My recommendation is to write a EqualityTest that does variable isomorphism.  
It's a small chnage to the

Copy BNodeIso and add the "if":

             if ( n1.isVariable() && n2.isVariable() )
                 return mapping.makeIsomorphic(n1, n2) ;

(not tested)

     Andy

>
> Regards, Barry
>
> -----Original Message-----
> From: Nouwt, B. (Barry) <[email protected]>
> Sent: dinsdag 19 november 2019 16:49
> To: [email protected]
> Subject: RE: ElementPathBlock comparison
>
> Thanks for the quick replies.
>
> @Andy Exactly, I do care about the shape, but not about exact variable names.
>
> I wanted to use Google Guava Graph library to construct the graphs and use 
> their equality mechanism, but I think the IsoMatcher is a better fit, thanks 
> for the pointer!
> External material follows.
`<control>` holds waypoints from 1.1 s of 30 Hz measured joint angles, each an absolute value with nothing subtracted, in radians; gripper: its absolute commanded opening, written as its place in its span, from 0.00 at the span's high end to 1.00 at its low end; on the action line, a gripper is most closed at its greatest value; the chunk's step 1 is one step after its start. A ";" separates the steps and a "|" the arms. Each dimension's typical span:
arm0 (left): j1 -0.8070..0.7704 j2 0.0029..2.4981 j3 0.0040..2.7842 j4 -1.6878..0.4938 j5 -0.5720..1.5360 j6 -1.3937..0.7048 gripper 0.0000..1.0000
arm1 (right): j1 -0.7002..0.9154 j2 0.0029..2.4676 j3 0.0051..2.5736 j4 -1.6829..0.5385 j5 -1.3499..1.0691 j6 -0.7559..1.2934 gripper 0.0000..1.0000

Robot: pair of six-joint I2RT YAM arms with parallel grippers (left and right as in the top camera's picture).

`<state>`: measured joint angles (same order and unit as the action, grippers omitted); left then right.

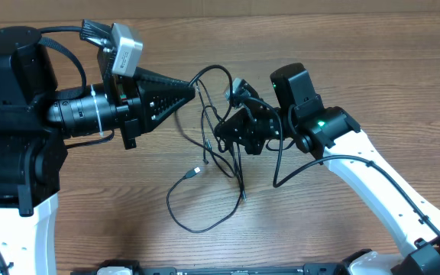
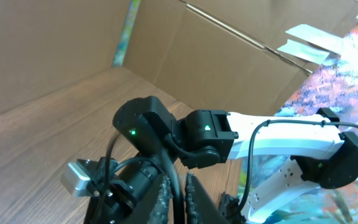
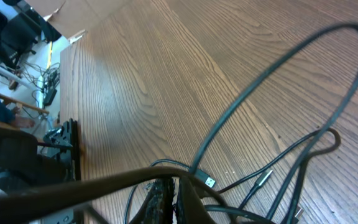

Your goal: Untangle cables

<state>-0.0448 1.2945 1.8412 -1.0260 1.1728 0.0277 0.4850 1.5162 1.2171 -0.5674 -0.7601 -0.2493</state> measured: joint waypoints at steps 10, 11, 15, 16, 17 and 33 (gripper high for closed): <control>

This together with your tip about transforming the same 
> variable nodes into blank nodes with the same name, it might just work in 
> combination with BNodeIso. I'll give that a try and report back the result.
>
> BTW In the comments of this IsoMatcher class, it says "For graphs, the Graph 
> isomorphism code in Jena is much better (better tested, better performance)", 
> is this relevant for me? And do you know which isomorphism code in Jena is it 
> referring to?
>
> @Martynas I could, indeed, encode the two BGPs into two RDF graphs using 
> sp:TriplePattern, but then I still a way to match them. For my problem this 
> RDF encoding is not necessary and encoding it using the Google Guava Graph 
> lib seems sufficient.
>
> Regards, Barry
>
> -----Original Message-----
> From: Andy Seaborne <[email protected]>
> Sent: dinsdag 19 november 2019 15:49
> To: [email protected]
> Subject: Re: ElementPathBlock comparison
>
>
>> Hi all,
>>
>> I have two ARQ ElementPathBlocks (or Basic Graph Pattern, see SPARQL spec 
>> https://www.w3.org/TR/sparql11-query/#GraphPattern) and would like to know 
>> whether they are equal ignoring variable names and ordering of the triples. 
>> What is the best/easiest way to do that with the Apache Jena? I see there is 
>> an org.apache.jena.sparql.util.Iso class that provides methods for testing 
>> isomorphisms...but I'm unsure whether this is what I am looking for. I also 
>> tested two ElementPathBlocks and using their equalTo method (which uses the 
>> Iso class), but both variable names and order seems to matter judging them 
>> equal.
>
> I'm guessing you mean not caring about the variable names but respecting the 
> shape they create in the BGP.
>
> IsoMatcher is a simple algorithm for matching unordered lists
> (Iso.isomorphic is ordered lists.)
>
> If you want to ignore variables names you'll need a "EqualityTest"
> that captures that
>
>
> BNodeIso does this for bnodes.  Modifying that for a Var->Var map
> loosk possible (or converting the input BGPs to have a bnode with
> label derived from the Variable name).